Named tuples

By Martin McBride, 2020-03-08
Tags: tuple named tuple dictionary
Categories: python language intermediate python


Tuples are a great way to create ad hoc data structures. Named tuples extend this idea by allowing the values within a tuple to be referred to by name. We will start with a quick recap on tuples before looking at named tuples

Tuples recap

Tuples are often used to group several related data values. For example we could a colour is often represented by 3 values: red, green and blue. We can store this as a tuple like this:

background = (1, 0.5, 0) # (r, g, b)

We can use tuple packing to return a colour value from a function:

def get_background_color():
  # Do something to get r, g, b values

  return r, g, b

color = get_background_color()

There are two ways to access the values in a tuple - unpacking and indexing:

r, g, b = color

green = color[1]

The first line unpacks the three elements of color into the variables r, g, and b. The second line gets the second element of color and stores it in the variable green.

Both these method rely on you remembering the order of the elements in the tuple. That is fine for RGB colours because they have a natural order. It becpomes more difficult if you have a record holding, for example, employee information. It could include first name, surname, employee number, job title, etc, but there is no obvious way to be sure what order they are stored in, and it would be very easy to make a mistake.

Wouldn't it be great if you could access the fields by name?

Defining a named tuple

A namedtuple give you the ability to name the individual elements of a tuple. You can use the names when you define the tuple, and also to access the tuple elements.

Here is how we define a namedtuple. Note that we need to import it from collections.

from collections import namedtuple

Color = namedtuple('Color', ['red', 'green', 'blue'])

This creates a new class that implements a specific type of namedtuple. The first parameter of the namedtuple call is the name of the new class - we are going to call it 'Color'. The second parameter is a list of the field names. We are defining 3 fields, called 'red', 'green', and 'blue'.
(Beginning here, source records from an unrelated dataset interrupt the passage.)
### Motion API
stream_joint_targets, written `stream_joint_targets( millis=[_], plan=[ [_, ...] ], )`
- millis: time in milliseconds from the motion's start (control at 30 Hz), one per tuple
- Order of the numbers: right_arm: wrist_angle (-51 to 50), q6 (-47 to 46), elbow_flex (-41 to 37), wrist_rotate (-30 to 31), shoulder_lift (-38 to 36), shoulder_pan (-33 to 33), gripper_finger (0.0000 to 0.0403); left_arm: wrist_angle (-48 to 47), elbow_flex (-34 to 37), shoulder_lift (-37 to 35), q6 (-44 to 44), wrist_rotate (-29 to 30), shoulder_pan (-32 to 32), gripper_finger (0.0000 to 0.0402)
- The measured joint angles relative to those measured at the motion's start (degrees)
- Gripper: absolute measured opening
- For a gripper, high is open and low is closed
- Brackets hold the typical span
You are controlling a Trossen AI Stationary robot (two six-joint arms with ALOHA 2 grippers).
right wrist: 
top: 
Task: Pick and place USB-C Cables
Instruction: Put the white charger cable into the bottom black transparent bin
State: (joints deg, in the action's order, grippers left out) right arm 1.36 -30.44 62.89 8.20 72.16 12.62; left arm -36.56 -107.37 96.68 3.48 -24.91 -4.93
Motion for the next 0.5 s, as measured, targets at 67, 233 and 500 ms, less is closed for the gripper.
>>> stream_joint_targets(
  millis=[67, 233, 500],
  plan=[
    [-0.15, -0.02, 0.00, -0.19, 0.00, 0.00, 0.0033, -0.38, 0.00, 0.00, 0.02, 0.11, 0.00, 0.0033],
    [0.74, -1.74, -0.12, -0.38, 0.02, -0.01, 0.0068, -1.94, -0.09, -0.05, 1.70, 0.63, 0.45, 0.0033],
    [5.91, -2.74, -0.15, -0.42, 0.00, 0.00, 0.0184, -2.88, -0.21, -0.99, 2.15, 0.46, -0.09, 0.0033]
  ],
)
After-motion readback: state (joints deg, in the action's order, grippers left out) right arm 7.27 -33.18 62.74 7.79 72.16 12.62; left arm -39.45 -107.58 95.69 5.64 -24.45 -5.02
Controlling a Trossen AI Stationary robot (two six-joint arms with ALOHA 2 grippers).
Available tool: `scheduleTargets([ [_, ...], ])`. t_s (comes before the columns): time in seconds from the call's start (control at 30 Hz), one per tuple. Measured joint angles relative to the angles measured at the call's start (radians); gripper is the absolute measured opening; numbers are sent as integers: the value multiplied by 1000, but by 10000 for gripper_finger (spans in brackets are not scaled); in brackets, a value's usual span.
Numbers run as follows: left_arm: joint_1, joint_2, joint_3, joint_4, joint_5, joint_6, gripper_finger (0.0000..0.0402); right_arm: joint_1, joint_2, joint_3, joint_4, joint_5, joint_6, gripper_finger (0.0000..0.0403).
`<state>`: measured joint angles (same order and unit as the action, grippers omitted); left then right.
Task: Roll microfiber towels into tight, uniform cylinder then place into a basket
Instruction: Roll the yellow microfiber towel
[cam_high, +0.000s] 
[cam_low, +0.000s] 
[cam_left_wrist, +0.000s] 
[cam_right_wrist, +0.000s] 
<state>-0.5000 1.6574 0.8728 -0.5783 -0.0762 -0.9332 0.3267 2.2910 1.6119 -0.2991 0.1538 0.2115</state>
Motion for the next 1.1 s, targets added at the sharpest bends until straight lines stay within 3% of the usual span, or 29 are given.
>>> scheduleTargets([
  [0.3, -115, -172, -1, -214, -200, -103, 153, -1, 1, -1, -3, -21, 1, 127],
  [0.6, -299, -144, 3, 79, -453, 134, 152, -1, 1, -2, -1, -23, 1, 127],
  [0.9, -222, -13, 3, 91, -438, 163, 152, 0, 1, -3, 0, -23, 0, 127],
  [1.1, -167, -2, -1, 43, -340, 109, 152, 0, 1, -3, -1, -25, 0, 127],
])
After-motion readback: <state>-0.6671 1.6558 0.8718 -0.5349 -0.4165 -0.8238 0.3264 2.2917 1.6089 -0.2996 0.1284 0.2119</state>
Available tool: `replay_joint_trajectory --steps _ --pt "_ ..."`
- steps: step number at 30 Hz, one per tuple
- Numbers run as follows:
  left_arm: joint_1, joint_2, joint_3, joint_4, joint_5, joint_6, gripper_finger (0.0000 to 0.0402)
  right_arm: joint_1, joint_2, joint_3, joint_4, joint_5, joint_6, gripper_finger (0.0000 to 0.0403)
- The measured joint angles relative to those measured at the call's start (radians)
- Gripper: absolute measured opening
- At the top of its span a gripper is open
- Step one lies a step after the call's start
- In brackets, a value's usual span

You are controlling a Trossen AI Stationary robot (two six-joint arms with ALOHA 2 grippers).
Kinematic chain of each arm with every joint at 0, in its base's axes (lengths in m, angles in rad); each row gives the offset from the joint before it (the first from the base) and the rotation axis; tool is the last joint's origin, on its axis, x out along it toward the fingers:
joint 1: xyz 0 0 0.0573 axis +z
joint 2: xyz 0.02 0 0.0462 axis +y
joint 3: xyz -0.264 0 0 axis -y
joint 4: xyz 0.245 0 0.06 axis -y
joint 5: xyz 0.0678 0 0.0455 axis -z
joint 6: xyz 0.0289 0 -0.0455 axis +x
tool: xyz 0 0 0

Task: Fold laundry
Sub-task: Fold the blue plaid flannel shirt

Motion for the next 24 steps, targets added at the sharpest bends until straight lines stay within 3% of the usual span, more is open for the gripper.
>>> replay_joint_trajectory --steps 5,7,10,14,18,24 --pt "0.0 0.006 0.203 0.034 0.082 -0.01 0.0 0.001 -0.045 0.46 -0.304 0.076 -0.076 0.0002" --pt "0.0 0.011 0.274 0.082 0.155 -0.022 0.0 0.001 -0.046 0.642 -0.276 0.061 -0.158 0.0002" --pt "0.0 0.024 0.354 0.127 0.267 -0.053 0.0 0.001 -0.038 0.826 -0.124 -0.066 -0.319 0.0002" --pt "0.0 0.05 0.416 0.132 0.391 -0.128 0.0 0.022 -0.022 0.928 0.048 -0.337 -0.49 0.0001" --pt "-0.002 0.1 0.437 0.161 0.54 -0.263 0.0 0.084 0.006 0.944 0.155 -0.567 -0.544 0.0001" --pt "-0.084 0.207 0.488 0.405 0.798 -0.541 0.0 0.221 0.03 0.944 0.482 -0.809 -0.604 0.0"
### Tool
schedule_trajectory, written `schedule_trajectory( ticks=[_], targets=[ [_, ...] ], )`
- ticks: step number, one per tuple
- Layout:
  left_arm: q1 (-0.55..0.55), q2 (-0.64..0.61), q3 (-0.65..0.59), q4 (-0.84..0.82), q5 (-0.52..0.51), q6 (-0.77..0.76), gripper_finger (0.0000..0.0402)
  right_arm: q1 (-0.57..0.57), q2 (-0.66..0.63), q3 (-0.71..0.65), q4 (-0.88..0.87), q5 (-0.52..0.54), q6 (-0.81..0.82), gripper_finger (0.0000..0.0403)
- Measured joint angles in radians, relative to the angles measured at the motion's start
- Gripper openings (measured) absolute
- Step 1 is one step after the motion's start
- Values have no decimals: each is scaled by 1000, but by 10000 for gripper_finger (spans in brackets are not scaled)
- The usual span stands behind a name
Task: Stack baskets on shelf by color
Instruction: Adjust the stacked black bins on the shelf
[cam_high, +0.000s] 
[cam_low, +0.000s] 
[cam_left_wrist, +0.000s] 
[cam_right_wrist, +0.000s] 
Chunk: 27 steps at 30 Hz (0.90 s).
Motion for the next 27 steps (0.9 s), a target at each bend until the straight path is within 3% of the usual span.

The namedtuple function doesn't return a named tuple. It actually returns a factory function that creates new named tuples of class Color. We assign this factory method to a variable Color. It is common to use the same name for the class and the factory, but you don't have to.

You can define the fields of a named tuple using a string instead of a list, for example:

Color = namedtuple('Color', 'red, green, blue'])

This has exactly the same effect as the list in the previous example. The identifiers in the string can be separated by whitespace, or commas, or both.

Creating and using named tuples

Having defined our named tuple, we can create instances of it using the factory function Color, like this:

color1 = Color(red=1, green=0.5, blue=0)
print(color1)
color2 = Color(blue=1, red=1, green=0)
print(color2)

Which prints:

Color(red=1, green=0.5, blue=0)
Color(red=1, green=0, blue=1)

Unlike a normal tuple, this constructor used named arguments. We can define the 'red', 'green' and 'blue' values in any order, we don't need to worry about what order they are stored within the tuple itself.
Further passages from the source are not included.